Built as a physical education building, the interior of the arena consists of seating areas on each side of the floor with balcony seating along each sideline. All seating sections are bleacher seats except for chairback seats in the lower sideline section opposite the team benches and in the Blue and Gold Loge.

On the first floor are located the main and auxiliary lobbies, restrooms, gymnastics training area, and athletic department offices. The Varsity K Hall of Fame is located outside the southern arena doors. There is also a display showing all the donors who have endowed scholarships to athletics.
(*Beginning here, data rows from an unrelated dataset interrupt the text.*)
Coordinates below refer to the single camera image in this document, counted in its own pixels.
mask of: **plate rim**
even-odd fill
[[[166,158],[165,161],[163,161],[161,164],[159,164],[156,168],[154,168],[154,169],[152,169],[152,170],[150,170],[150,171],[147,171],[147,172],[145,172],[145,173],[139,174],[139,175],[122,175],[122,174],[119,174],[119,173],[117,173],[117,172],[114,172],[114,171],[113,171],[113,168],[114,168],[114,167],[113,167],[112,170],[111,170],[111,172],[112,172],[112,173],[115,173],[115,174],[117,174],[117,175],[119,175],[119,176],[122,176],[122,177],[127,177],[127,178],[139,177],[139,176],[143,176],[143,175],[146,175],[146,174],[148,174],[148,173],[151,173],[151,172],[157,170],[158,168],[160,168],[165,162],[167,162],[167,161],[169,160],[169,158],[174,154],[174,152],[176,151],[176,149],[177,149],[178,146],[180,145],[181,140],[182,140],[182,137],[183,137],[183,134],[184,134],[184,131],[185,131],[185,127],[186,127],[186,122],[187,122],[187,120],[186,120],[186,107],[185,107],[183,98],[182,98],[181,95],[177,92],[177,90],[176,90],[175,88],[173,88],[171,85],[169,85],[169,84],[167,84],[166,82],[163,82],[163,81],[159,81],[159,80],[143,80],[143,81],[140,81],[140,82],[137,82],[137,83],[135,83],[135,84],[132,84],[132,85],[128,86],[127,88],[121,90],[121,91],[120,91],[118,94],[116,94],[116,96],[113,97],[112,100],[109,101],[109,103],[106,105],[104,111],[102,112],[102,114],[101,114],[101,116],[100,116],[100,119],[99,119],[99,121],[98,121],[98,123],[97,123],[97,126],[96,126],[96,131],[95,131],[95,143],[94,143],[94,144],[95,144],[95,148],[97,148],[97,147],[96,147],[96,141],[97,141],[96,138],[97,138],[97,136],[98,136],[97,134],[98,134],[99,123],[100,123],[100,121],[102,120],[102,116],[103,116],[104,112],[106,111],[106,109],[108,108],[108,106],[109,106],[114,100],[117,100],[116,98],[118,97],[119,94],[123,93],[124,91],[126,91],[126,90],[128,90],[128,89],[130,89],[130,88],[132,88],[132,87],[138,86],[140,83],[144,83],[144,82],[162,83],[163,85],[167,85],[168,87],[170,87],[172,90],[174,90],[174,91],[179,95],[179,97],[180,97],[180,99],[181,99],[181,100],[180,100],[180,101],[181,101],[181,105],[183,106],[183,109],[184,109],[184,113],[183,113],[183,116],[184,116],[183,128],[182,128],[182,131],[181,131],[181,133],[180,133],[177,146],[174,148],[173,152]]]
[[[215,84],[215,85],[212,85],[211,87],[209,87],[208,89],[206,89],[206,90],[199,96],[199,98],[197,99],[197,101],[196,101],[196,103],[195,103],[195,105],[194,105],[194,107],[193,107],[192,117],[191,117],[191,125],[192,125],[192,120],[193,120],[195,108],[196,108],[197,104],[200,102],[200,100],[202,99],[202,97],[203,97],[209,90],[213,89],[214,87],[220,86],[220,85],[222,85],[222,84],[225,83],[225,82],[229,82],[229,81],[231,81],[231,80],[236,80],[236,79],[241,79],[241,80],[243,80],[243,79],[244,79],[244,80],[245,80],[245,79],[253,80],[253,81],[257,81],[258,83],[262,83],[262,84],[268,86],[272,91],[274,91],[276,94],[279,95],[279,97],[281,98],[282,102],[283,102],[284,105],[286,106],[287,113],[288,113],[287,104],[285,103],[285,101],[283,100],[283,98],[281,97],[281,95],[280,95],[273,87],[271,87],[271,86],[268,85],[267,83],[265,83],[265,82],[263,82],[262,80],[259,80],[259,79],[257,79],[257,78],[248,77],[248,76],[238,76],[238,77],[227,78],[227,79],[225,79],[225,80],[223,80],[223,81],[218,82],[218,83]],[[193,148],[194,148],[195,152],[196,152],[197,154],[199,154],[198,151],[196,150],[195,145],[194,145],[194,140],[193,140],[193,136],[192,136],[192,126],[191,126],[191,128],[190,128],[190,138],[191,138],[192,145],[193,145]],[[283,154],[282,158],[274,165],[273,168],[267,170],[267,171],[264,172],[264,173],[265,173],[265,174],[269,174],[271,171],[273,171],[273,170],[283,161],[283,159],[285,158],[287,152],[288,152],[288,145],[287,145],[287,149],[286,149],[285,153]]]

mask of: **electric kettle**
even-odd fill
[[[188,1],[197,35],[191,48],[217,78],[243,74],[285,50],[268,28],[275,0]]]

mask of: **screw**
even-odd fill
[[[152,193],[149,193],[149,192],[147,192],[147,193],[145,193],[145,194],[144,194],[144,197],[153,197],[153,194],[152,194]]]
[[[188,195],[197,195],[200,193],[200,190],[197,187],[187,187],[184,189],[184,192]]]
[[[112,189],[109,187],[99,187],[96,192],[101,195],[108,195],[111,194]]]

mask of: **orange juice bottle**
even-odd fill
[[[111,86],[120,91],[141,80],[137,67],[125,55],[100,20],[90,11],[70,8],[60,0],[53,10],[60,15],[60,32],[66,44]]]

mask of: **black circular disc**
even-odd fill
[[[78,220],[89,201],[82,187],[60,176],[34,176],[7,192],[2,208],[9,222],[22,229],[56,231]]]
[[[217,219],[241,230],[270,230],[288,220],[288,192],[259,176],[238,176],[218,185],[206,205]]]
The main lobby is three stories high and was built as part of the 1992 renovations on what was originally the swimming pool. It includes an elevator, concession stands, the Steve Milkovich Family Ticket Office, team shop, the Laing and Saundra Kennedy Blue and Gold Trophy Room, and the Scolin MacLean Donor's Lounge (nick-named "The Scolly Bear Lair") which houses the offices of The Golden Flashes Club. The four auxiliary lobbies are located at each corner of the arena and provide access to restrooms, drinking fountains, and stairs to the balcony sections. Football office are located near Lobby A, Men's Basketball offices near Lobby B, Women's Basketball offices near Lobby C, and Volleyball offices are located near Lobby D.

The team locker rooms, additional coaches' offices, GFTV, Equipment Room, and storage are located on the second floor, underneath the balcony sections.